I feel kind of embarrassed about sharing that but it totally made my week! :colondollar: I generally feel really **** about myself so when something like this happens it is really awesome. :tongue:
Original post by Sabertooth
I think the gym's paying off.

Was in tesco (terrified as usual but trying very hard to act normal), the girl at the checkout kept looking over at me as I was packing so I smiled at her and said hi. She asked if I have a girlfriend so I said yeah then she asked what sport I play, I replied and she told me she liked my arms. :awesome:


The urge to jump up and down screaming **** YEAH was almost overwhelming but somehow I just about managed to hold it in. Someone found me attractive!!! ....er....I think. :biggrin:


Hands up everyone who wants to sleep with Sabertooth! :itsme:
Original post by The_Lonely_Goatherd
:hugs: I know it's not the nicest of things to hear and I'm not saying they're right or whatever, but I've noticed from your posts that your shadows seem quite like my voices, only much nastier :sadnod: :hugs: :console:


Yeah I mean I just don't think they can help, I don't know, I don't think they can stop the shadows. I think lots of people think they talk to me like voices but it's not really, it's like a telepathic communication and they fiddle with my own thoughts and insert thoughts and take some away and they can read my mind. They are really harsh at the minute. In the past they've been nicer, when I was hypomanic/manic once they told me the world was going to end and that I was the only one that could stop it and I had to save the world. But now it's all negative, it's all about me being possessed and that. My dad laughed when I told him what I thought was the reason I was sectioned (that the shadows controlled the social worker and made her section me so I could be placed in hospital and I could be killed by nurses which they control when I sleep). He just thinks I am making it up and that I don't actually believe it but I do. I am so scared to sleep, I was trying not to take my meds but the nurses worked out I wasn't actually taking them and now every med time they watch me and check mouth and then I get in a state as they make me sleep and i don't want to. Wow, I let a lot out there...

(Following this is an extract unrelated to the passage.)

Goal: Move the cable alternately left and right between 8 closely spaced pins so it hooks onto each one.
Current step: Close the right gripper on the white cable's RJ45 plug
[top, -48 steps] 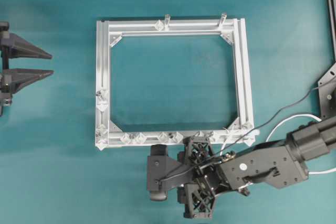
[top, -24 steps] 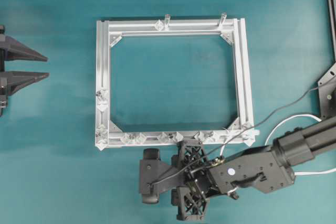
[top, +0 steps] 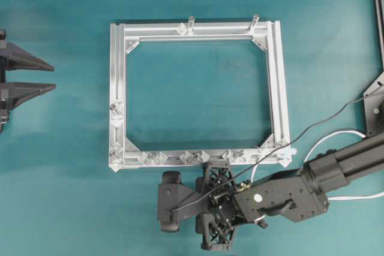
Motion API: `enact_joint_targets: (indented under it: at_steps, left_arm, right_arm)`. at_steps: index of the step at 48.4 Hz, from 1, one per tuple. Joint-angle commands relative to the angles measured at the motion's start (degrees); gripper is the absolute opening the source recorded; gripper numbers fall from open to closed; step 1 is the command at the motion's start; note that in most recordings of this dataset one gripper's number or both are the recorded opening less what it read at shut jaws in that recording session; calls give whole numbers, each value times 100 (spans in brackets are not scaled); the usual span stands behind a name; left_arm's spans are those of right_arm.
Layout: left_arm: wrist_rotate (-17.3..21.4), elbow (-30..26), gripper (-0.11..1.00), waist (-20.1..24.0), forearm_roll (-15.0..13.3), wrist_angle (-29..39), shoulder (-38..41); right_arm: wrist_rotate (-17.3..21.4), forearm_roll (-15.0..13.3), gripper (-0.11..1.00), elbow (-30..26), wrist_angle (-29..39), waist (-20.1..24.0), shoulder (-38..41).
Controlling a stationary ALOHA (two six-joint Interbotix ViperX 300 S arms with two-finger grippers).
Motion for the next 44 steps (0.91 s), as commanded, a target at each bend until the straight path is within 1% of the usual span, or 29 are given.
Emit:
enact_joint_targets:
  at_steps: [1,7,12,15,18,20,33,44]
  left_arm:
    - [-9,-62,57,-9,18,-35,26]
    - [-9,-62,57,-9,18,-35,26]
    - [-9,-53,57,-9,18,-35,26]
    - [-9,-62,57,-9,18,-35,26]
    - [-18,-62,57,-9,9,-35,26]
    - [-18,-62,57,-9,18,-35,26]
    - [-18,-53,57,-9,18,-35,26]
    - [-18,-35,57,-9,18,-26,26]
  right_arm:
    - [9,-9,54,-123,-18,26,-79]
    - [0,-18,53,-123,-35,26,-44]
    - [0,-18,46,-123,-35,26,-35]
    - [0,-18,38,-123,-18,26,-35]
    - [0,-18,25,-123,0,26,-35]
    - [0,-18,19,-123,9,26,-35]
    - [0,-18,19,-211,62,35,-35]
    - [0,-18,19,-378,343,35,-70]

This was posted from The Student Room's iPhone/iPad App
Reply 5759
Original post by Sabertooth
I think the gym's paying off.

Was in tesco (terrified as usual but trying very hard to act normal), the girl at the checkout kept looking over at me as I was packing so I smiled at her and said hi. She asked if I have a girlfriend so I said yeah then she asked what sport I play, I replied and she told me she liked my arms. :awesome:


The urge to jump up and down screaming **** YEAH was almost overwhelming but somehow I just about managed to hold it in. Someone found me attractive!!! ....er....I think. :biggrin:


Thats grand! :biggrin:

----

Had an informal interview for a volunteering role today, which minus one slightly uncomfortable/hilarious moment (why did you fail your module, in psych hospital, cue awkward smiles oh umm how lovely thats nice dear, so... :lol: ) went pretty well! :yy: Pending references and CRB I have a place :woo: Hoping this will give me a bit more confidence/structure.